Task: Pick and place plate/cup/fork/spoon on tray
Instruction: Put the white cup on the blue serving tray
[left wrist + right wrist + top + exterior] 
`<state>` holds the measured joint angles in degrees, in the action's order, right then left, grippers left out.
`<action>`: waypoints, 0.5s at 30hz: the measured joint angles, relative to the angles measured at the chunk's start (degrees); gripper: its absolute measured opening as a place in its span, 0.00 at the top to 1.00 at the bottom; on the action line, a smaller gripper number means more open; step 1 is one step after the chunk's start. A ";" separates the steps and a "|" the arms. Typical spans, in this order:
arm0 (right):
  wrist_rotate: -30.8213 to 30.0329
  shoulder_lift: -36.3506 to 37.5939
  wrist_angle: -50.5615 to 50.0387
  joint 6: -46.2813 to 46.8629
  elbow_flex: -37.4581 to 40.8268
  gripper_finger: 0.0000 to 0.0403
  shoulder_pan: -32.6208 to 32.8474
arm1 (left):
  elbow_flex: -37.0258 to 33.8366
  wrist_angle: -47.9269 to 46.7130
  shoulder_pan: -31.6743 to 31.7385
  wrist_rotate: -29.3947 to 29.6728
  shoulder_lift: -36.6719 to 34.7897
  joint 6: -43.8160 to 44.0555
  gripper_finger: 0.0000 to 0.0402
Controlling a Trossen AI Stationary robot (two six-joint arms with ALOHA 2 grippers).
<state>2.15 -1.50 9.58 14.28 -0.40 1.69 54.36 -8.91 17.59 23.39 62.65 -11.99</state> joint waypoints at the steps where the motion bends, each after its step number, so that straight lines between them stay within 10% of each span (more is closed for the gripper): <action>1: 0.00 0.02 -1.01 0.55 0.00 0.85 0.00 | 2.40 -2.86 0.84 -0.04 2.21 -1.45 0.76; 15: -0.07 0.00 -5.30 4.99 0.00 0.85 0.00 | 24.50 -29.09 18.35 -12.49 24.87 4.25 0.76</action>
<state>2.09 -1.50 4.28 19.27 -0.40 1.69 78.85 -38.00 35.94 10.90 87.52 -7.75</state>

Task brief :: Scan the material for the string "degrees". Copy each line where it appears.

Exercise output ::
`<state>` holds the measured joint angles in degrees, in the action's order, right then left, grippers left out.
`<action>`: waypoints, 0.5s at 30hz: the measured joint angles, relative to the angles measured at the chunk's start (degrees); gripper: its absolute measured opening as a place in its span, 0.00 at the top to 1.00 at the bottom; on the action line, a smaller gripper number means more open; step 1 is one step after the chunk's start. A ";" separates the steps and a "|" the arms. Typical spans, in this order:

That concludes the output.